Your objective:
In the material below, find every line with "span" and pull it out.

Data section:
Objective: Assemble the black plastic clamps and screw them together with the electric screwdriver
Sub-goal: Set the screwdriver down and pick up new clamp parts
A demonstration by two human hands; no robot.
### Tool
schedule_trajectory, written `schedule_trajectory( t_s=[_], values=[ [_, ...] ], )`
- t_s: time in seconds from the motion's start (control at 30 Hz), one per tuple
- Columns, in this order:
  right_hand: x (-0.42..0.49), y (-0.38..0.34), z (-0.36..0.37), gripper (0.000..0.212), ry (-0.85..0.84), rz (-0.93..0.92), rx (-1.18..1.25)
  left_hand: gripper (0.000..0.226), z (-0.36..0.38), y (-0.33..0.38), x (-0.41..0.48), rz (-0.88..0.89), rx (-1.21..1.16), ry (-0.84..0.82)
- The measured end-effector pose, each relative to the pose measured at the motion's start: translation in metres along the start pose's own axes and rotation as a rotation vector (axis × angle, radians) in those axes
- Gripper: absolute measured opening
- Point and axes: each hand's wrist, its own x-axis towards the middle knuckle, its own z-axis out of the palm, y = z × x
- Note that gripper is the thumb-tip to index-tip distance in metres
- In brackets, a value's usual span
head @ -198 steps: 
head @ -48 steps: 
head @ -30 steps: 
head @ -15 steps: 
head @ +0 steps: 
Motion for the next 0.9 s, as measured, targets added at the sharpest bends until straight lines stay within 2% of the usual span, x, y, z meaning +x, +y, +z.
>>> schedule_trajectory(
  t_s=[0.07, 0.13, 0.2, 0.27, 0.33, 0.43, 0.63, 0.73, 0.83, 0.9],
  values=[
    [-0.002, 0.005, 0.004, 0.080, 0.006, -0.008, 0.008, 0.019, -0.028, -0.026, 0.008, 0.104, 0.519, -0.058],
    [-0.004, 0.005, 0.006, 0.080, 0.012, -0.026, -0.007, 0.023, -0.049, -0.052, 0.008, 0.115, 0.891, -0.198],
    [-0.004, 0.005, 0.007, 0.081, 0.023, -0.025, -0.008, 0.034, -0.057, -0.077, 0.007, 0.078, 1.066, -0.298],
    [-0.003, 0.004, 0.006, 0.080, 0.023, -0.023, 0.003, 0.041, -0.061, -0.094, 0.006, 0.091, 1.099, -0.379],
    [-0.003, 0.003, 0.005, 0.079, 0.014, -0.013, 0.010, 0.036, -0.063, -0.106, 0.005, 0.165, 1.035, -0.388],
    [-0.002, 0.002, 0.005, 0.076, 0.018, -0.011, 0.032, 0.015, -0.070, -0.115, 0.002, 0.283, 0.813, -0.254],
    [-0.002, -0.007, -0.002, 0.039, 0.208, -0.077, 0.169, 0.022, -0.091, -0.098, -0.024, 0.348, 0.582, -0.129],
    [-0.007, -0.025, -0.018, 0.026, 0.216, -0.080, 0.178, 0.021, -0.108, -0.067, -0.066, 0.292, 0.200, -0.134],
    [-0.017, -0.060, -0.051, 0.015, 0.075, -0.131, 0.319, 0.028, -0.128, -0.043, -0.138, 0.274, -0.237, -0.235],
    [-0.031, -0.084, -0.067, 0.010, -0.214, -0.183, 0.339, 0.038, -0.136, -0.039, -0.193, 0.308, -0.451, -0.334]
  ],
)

Answer for this exercise:
- In brackets, a value's usual span
Motion for the next 0.9 s, as measured, targets added at the sharpest bends until straight lines stay within 2% of the usual span, x, y, z meaning +x, +y, +z.

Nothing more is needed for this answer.